CFPB Broadly Expands “Small Creditor” and “Rural” Definitions. In September, the CFPB issued a final rule making changes to the “small creditor” and “rural” definitions used to implement the ability-to- repay/qualified mortgage rule, the escrow requirement for high-priced mortgages, and other rules. The final rule raises the annual loan volume origination threshold for small creditors and their affiliates from 500 to 2,000 first lien mortgages and provides an exclusion for mortgages held in portfolio. The asset test would be unchanged at $2 billion, though it will now include all affiliates that originate mortgages. With regard to rural area designations, any census block not defined as urban by the Census Bureau will now qualify as rural, in addition to the counties that were rural under the previous definition. In combination with a new statutory provision (described above) that eases the rural and underserved lender test by eliminating the condition that a lender “predominantly” lend in such areas, the new rural area designations will significantly expand the number of rural lenders. Both of these changes are the result of ICBA’s persistent advocacy on behalf of community banks including the ICBA 2014 Community Bank Lending Survey which provided an empirical basis for expanding these critical definitions.

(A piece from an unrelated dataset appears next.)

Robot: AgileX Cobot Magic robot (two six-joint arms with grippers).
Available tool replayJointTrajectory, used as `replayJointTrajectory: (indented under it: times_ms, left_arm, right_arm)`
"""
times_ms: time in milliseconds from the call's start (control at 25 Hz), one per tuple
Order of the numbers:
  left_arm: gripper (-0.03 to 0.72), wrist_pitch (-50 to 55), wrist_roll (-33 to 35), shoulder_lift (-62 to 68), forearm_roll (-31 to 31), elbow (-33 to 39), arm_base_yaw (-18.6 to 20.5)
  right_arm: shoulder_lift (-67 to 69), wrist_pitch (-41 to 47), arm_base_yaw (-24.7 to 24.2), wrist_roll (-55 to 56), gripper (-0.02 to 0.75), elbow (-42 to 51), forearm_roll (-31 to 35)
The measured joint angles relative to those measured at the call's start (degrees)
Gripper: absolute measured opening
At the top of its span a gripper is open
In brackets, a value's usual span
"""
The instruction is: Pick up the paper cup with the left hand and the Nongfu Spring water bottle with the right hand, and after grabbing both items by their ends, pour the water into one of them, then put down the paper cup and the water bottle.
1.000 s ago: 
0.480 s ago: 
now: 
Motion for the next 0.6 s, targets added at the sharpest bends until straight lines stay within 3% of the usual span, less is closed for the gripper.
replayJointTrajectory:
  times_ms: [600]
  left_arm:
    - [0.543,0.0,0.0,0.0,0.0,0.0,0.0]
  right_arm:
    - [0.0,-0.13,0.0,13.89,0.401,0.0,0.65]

In a major victory for community banks, the Federal Housing Finance Agency (FHFA) withdrew a proposed rule that would have imposed an ongoing mortgage assets test to retain membership in the Federal Home Loan Bank (FHLB) System. ICBSD comments stated the FHFA’s proposed rule was contrary to the will of Congress which has consistently expanded access to the FHLB system over the past 82 years. In addition, a massive grassroots effort produced more than 1,300 comment letters from community bankers urging the FHFA to withdraw the proposed rule.